The $L$ function is a scaled version of $K$ function, defined in order to assist with interpretation. The expected value of the $K(d)$ function increases with $d$; this makes sense, since the number of pairs of points closer than $d$ will increase as $d$ increases. So, we can define a normalization of $K$ that removes this increase as $d$ increases.
$$L(d) = \sqrt{\frac{K(d)}{\pi}}-d$$For a pattern that is spatially random, $L(d)$ is $0$ at all $d$ values. So, we can use this standardization to make it easier to visualize the results of the $K$ function:
l_test = ripley.l_test(points, keep_simulations=True)
plt.plot(l_test.support, l_test.simulations.T, color='k', alpha=.01)
plt.plot(l_test.support, l_test.statistic, color='orangered')
plt.scatter(l_test.support, l_test.statistic,
cmap='viridis', c=l_test.pvalue < .05,
zorder=4 # make sure they plot on top
)
plt.xlabel('Distance')
plt.ylabel('K Function')
plt.title('K Function Plot')
plt.show()
In this example, we are going to generate a point pattern as the "observed" point pattern. This ensures that the data generating process is completely spatially random. Then, we will simulate CSR in the same domain for 100 times and construct evaluate the ripley functions for these simulations.
import geopandas
df = geopandas.read_file(ps.examples.get_path("vautm17n.shp"))
state = df.geometry.cascaded_union
Generate the point pattern pp (size 100) from CSR as the "observed" point pattern.
pattern = ripley.simulate(state, size=100)
before we go any further, let's visualize these simulated values:
df.plot()
plt.scatter(*pattern.T, color='orangered', marker='.')
plt.show()
<matplotlib.collections.PathCollection at 0x7fa1a2827890>
And, let's check if there are 100 points:
pattern.shape
(100, 2)
Yep! So, next to simulate a set of realizations in the same manner, we can use the size
argument again, just like the numpy.random
simulators. This means that, to simulate $K$ realizations of a pattern of size $N$, then we use simulate(hull, size=(N,K)
. For just one realization, we can use size=N
.
random_realizations = ripley.simulate(state, size=(100,100))

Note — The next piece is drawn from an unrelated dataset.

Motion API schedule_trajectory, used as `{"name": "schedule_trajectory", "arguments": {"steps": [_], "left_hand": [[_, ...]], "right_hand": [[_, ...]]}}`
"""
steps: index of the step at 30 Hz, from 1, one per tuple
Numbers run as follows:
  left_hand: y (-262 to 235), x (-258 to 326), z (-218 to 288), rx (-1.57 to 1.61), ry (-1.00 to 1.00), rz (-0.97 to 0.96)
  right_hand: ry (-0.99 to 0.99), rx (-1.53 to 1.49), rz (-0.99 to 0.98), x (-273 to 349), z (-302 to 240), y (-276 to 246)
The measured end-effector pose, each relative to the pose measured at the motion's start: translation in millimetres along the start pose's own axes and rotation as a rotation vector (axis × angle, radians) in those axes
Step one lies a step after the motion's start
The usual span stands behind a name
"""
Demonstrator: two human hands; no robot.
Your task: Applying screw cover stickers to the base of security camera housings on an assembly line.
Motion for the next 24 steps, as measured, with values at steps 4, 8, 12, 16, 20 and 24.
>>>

To show the random pattern is truly random, we can visualize all of the points:
df.plot(facecolor='none', edgecolor='k')
plt.scatter(*random_realizations.T, marker='.', s=2)
plt.scatter(*pattern.T, color='orangered', marker='.')
plt.show()
Let's now compute the G
function for the observed pattern as well as all the realizations we just made.
observed_g = ripley.g_function(pattern)
comparison_g = [ripley.g_function(realization, support=observed_g[0])
for realization in random_realizations]
plt.plot(*observed_g, color='orangered')
[plt.plot(*comparison, color='k', alpha=.01)
for comparison in comparison_g]
plt.show()
All other functions work identically!